▶ [DATA BLOCK]:

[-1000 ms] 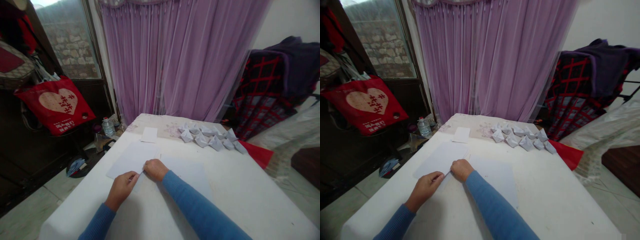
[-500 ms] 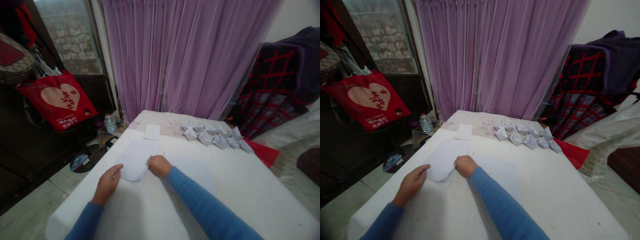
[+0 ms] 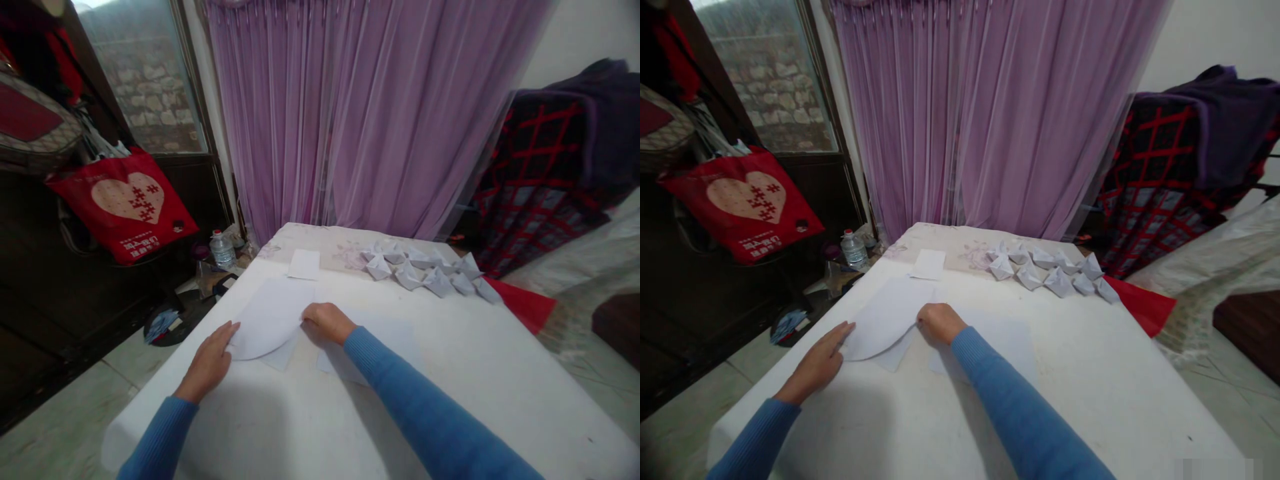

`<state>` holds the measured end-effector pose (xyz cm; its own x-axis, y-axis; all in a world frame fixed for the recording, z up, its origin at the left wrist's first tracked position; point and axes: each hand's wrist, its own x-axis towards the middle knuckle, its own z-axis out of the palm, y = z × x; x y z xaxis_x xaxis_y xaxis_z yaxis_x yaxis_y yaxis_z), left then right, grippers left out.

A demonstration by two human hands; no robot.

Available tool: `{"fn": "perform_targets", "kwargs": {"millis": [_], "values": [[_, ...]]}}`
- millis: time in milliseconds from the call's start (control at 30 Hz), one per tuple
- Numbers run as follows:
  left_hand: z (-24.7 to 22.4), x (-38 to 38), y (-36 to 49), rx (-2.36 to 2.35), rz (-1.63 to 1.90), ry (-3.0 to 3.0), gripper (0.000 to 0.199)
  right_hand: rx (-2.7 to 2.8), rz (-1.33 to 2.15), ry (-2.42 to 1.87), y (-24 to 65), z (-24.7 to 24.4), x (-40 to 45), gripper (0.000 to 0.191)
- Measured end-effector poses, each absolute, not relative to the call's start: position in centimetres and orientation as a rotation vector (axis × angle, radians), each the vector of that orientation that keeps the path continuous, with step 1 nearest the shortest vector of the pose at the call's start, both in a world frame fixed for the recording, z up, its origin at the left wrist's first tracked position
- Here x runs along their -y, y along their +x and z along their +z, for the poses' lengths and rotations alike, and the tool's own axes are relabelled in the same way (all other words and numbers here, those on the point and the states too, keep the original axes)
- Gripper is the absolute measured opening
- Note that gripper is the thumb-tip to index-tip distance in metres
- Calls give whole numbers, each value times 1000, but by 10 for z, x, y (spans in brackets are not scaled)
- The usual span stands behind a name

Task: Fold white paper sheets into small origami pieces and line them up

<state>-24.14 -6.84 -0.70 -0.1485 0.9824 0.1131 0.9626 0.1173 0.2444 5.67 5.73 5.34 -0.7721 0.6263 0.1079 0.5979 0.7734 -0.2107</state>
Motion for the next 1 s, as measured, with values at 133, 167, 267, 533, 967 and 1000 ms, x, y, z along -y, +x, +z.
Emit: {"fn": "perform_targets", "kwargs": {"millis": [133, 167, 267, 533, 967, 1000], "values": [[-3, 73, -236, -2271, 232, 1975, 74, 2598, 244, -944, 81, 52, -63, 25], [-1, 74, -232, -2256, 209, 1993, 75, 2550, 242, -949, 90, 51, -64, 25], [6, 74, -213, -2178, 171, 2068, 78, 2420, 236, -979, 120, 50, -63, 24], [24, 46, -111, -1870, 604, 2162, 78, 1949, 555, -1120, 213, 41, -20, 24], [29, 52, -4, -1536, 686, 1932, 34, 1790, 557, -1395, 270, -3, 58, 31], [29, 52, -5, -1548, 681, 1916, 35, 1774, 573, -1422, 269, -3, 60, 31]]}}
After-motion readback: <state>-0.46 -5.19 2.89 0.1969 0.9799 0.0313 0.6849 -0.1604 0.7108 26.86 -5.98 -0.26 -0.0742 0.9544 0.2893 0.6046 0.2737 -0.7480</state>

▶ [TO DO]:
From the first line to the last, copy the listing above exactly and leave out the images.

▶ [OUTPUT FOR THIS TASK]:
[-1000 ms] 
[-500 ms] 
[+0 ms] 

`<state>` holds the measured end-effector pose (xyz cm; its own x-axis, y-axis; all in a world frame fixed for the recording, z up, its origin at the left wrist's first tracked position; point and axes: each hand's wrist, its own x-axis towards the middle knuckle, its own z-axis out of the palm, y = z × x; x y z xaxis_x xaxis_y xaxis_z yaxis_x yaxis_y yaxis_z), left then right, grippers left out.

A demonstration by two human hands; no robot.

Available tool: `{"fn": "perform_targets", "kwargs": {"millis": [_], "values": [[_, ...]]}}`
- millis: time in milliseconds from the call's start (control at 30 Hz), one per tuple
- Numbers run as follows:
  left_hand: z (-24.7 to 22.4), x (-38 to 38), y (-36 to 49), rx (-2.36 to 2.35), rz (-1.63 to 1.90), ry (-3.0 to 3.0), gripper (0.000 to 0.199)
  right_hand: rx (-2.7 to 2.8), rz (-1.33 to 2.15), ry (-2.42 to 1.87), y (-24 to 65), z (-24.7 to 24.4), x (-40 to 45), gripper (0.000 to 0.191)
- Measured end-effector poses, each absolute, not relative to the call's start: position in centimetres and orientation as a rotation vector (axis × angle, radians), each the vector of that orientation that keeps the path continuous, with step 1 nearest the shortest vector of the pose at the call's start, both in a world frame fixed for the recording, z up, its origin at the left wrist's first tracked position
- Here x runs along their -y, y along their +x and z along their +z, for the poses' lengths and rotations alike, and the tool's own axes are relabelled in the same way (all other words and numbers here, those on the point and the states too, keep the original axes)
- Gripper is the absolute measured opening
- Note that gripper is the thumb-tip to index-tip distance in metres
- Calls give whole numbers, each value times 1000, but by 10 for z, x, y (spans in brackets are not scaled)
- The usual span stands behind a name

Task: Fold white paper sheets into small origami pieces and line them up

<state>-24.14 -6.84 -0.70 -0.1485 0.9824 0.1131 0.9626 0.1173 0.2444 5.67 5.73 5.34 -0.7721 0.6263 0.1079 0.5979 0.7734 -0.2107</state>
Motion for the next 1 s, as measured, with values at 133, 167, 267, 533, 967 and 1000 ms, x, y, z along -y, +x, +z.
Emit: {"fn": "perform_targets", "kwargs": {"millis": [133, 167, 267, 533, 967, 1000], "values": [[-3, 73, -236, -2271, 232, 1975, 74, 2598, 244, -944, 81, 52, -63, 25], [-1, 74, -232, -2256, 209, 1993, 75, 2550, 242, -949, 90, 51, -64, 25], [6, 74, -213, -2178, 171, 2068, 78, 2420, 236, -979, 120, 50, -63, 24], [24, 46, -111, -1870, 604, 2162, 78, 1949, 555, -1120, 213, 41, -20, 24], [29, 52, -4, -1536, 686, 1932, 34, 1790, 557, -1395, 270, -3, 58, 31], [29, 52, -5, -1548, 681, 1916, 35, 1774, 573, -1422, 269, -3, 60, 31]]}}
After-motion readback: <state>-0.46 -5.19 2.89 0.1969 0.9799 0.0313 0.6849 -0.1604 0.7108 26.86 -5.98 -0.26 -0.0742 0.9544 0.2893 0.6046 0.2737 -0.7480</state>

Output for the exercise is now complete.